Urban design needs to serve its community, its primary job is to bring community together, and what better an example than Ranga Sankara.

Scene 3:  A well spent evening out is the only way to describe an evening at Ranga Sankara.  Backed up by those true aficionados; Ranga Sankara was being true to the essence and true to the spirit of purpose it was created. So what if a cell phone network company sponsors a theater show, phones are still switched off inside the auditorium. 

Scene 4:  I sat cross-legged just few feet away from the main stage, allowing myself to be intoxicated, stupefied, torn apart and drained by true art…..now this my friends, is what ‘being alive’ felt like. 

Act 2: Timber stage, centripetal focus.

Scene 1: Doors shut, no latecomers please! Look at those steep stairs leading up to seats! they look dangerous…..and that’s why you stay out, latecomer! Hush!

Scene 2: Raking of seating held up by the props of the plays below, literally.

No embellishment to the quality of performance and performers.

Simple and straight-out for entertainment, the right way.
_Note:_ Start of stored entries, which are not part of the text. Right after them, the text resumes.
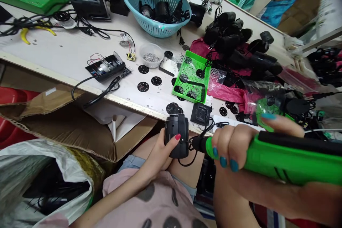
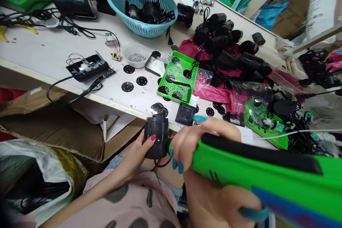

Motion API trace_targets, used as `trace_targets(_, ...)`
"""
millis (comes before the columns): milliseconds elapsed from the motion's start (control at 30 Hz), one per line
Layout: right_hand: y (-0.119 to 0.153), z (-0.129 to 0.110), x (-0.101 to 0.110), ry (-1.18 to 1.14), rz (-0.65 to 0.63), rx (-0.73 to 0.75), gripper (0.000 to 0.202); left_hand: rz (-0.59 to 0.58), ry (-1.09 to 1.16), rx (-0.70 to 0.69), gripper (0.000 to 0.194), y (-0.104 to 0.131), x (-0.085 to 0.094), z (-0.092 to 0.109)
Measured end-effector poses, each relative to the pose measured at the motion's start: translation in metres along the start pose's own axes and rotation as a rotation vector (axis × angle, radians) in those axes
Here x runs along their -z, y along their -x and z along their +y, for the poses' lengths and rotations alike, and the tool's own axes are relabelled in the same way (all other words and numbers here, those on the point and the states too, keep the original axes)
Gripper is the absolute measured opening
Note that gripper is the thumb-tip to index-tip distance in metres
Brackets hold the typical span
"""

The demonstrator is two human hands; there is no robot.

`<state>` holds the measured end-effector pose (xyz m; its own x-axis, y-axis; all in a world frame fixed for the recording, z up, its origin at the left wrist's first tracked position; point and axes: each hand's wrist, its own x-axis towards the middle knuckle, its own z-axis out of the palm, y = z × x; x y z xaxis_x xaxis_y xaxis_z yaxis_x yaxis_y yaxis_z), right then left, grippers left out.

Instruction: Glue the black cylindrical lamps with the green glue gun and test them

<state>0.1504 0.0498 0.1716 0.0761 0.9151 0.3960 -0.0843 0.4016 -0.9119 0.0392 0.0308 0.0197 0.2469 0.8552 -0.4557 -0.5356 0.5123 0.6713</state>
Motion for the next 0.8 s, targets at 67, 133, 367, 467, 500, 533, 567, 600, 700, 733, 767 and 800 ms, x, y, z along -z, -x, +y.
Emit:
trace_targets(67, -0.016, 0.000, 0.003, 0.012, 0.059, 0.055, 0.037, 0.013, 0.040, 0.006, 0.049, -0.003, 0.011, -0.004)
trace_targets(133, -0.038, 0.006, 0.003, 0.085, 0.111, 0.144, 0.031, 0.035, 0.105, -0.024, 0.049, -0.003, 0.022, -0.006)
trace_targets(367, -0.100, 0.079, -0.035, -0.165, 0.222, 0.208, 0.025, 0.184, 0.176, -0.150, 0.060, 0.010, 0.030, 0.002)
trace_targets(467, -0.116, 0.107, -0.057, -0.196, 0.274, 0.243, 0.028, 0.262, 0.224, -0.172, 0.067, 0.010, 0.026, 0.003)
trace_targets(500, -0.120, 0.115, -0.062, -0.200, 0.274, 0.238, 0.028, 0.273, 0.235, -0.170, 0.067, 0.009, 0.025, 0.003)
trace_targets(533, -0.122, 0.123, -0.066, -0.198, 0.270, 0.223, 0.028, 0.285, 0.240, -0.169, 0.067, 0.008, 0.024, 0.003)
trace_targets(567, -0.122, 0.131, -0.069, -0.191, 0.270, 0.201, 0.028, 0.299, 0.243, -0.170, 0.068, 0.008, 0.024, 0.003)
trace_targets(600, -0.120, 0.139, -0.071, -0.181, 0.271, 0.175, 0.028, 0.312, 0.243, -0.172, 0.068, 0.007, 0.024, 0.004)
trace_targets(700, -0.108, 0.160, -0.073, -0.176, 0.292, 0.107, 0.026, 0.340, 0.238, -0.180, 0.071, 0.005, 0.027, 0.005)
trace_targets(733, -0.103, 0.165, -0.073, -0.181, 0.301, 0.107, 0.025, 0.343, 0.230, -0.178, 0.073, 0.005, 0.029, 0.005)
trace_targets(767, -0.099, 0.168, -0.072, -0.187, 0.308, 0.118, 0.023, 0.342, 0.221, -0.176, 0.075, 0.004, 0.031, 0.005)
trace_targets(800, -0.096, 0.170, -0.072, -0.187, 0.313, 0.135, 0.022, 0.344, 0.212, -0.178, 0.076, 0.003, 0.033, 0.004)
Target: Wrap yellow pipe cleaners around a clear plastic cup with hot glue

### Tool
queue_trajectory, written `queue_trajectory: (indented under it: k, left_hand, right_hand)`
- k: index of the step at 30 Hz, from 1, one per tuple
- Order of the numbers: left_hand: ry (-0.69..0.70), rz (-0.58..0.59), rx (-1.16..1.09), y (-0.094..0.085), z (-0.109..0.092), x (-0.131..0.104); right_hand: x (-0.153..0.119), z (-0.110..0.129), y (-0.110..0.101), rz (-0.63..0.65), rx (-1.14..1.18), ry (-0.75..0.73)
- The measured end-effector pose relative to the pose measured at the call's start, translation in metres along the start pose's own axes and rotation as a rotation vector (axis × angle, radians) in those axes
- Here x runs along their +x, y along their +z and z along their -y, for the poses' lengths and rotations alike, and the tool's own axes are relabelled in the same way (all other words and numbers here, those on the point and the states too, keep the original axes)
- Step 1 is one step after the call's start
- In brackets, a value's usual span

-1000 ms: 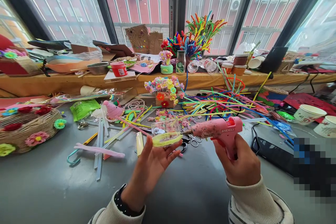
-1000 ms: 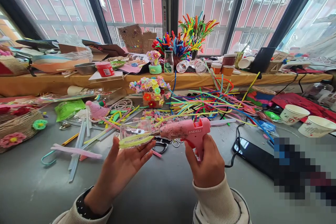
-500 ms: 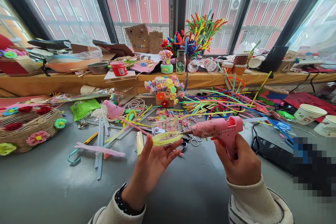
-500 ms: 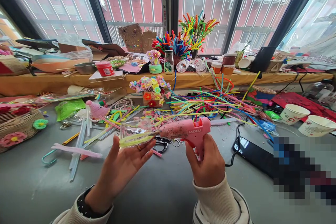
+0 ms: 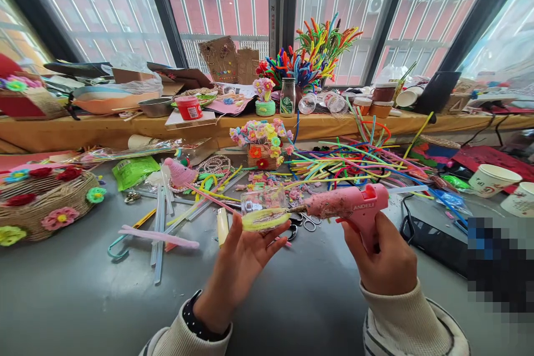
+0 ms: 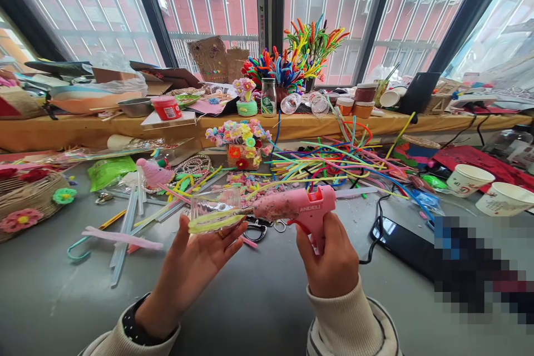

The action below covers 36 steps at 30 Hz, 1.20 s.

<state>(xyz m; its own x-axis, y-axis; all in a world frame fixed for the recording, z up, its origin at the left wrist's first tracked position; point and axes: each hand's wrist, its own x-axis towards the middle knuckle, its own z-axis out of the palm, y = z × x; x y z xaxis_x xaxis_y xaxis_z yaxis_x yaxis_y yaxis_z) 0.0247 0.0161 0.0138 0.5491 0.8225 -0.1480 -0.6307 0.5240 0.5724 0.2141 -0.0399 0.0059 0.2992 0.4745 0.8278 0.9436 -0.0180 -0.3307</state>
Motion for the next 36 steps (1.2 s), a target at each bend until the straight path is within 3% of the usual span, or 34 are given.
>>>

Scene 3: Goose bumps, well set air-conditioning head-on’s, expectancy levels of a clean space rises. 

Act 3: act 3

Act 4: This theater, in the very age of flat screen TV and home theater system, allures a drone of bees to its hex. A chance to spend quality time and money in passing is very likely to occur. The ease with which anybody can handle such an experience is proof of the comfort level there. Cheers to more of Ranga Sankara.